*** Supplied material Section Begins ***

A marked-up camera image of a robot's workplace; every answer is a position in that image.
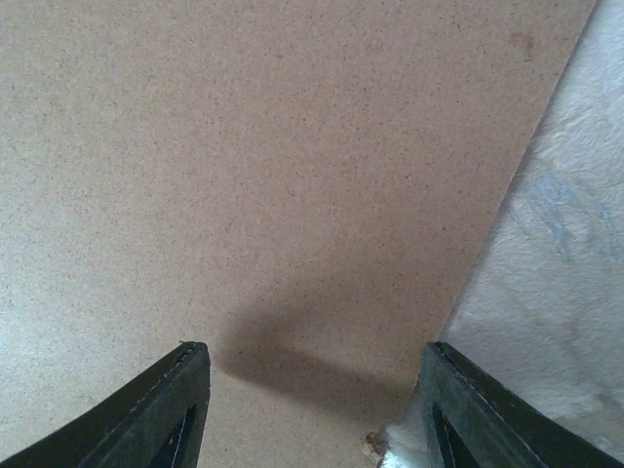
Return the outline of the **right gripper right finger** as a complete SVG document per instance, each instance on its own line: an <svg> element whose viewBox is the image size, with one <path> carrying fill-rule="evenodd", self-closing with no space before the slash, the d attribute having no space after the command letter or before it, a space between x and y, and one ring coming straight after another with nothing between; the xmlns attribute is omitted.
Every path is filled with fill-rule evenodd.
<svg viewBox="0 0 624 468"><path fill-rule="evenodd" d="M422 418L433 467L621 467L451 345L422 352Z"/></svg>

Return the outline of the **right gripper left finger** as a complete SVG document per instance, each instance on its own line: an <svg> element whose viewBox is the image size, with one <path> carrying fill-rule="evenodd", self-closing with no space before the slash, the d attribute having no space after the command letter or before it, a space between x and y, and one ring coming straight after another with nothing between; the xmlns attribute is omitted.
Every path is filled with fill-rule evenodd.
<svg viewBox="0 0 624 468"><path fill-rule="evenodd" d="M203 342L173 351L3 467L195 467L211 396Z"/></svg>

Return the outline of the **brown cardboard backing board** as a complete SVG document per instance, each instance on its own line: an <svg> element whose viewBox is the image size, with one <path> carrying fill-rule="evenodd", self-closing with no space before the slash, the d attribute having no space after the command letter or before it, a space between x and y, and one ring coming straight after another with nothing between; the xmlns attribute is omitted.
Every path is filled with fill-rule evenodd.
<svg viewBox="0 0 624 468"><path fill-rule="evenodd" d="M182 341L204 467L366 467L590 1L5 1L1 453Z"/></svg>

*** Supplied material Section Ends ***

What to work on:
Print each record as it appears above, dropping every picture from the copy.

Response:
A marked-up camera image of a robot's workplace; every answer is a position in that image.
Return the outline of the **right gripper right finger** as a complete SVG document per instance, each instance on its own line: an <svg> element whose viewBox is the image size, with one <path> carrying fill-rule="evenodd", self-closing with no space before the slash, the d attribute having no space after the command letter or before it, a space between x and y, and one ring coming straight after another with nothing between; the xmlns attribute is omitted.
Every path is filled with fill-rule evenodd.
<svg viewBox="0 0 624 468"><path fill-rule="evenodd" d="M422 418L433 467L621 467L451 345L422 352Z"/></svg>

Return the outline of the **right gripper left finger** as a complete SVG document per instance, each instance on its own line: an <svg> element whose viewBox is the image size, with one <path> carrying fill-rule="evenodd", self-closing with no space before the slash, the d attribute having no space after the command letter or before it, a space between x and y, and one ring coming straight after another with nothing between; the xmlns attribute is omitted.
Every path is filled with fill-rule evenodd.
<svg viewBox="0 0 624 468"><path fill-rule="evenodd" d="M203 342L173 351L3 467L195 467L211 396Z"/></svg>

Return the outline of the **brown cardboard backing board** as a complete SVG document per instance, each instance on its own line: an <svg> element whose viewBox is the image size, with one <path> carrying fill-rule="evenodd", self-closing with no space before the slash, the d attribute having no space after the command letter or before it, a space between x and y, and one ring coming straight after another with nothing between; the xmlns attribute is omitted.
Every path is filled with fill-rule evenodd.
<svg viewBox="0 0 624 468"><path fill-rule="evenodd" d="M182 341L204 467L366 467L590 1L5 1L1 453Z"/></svg>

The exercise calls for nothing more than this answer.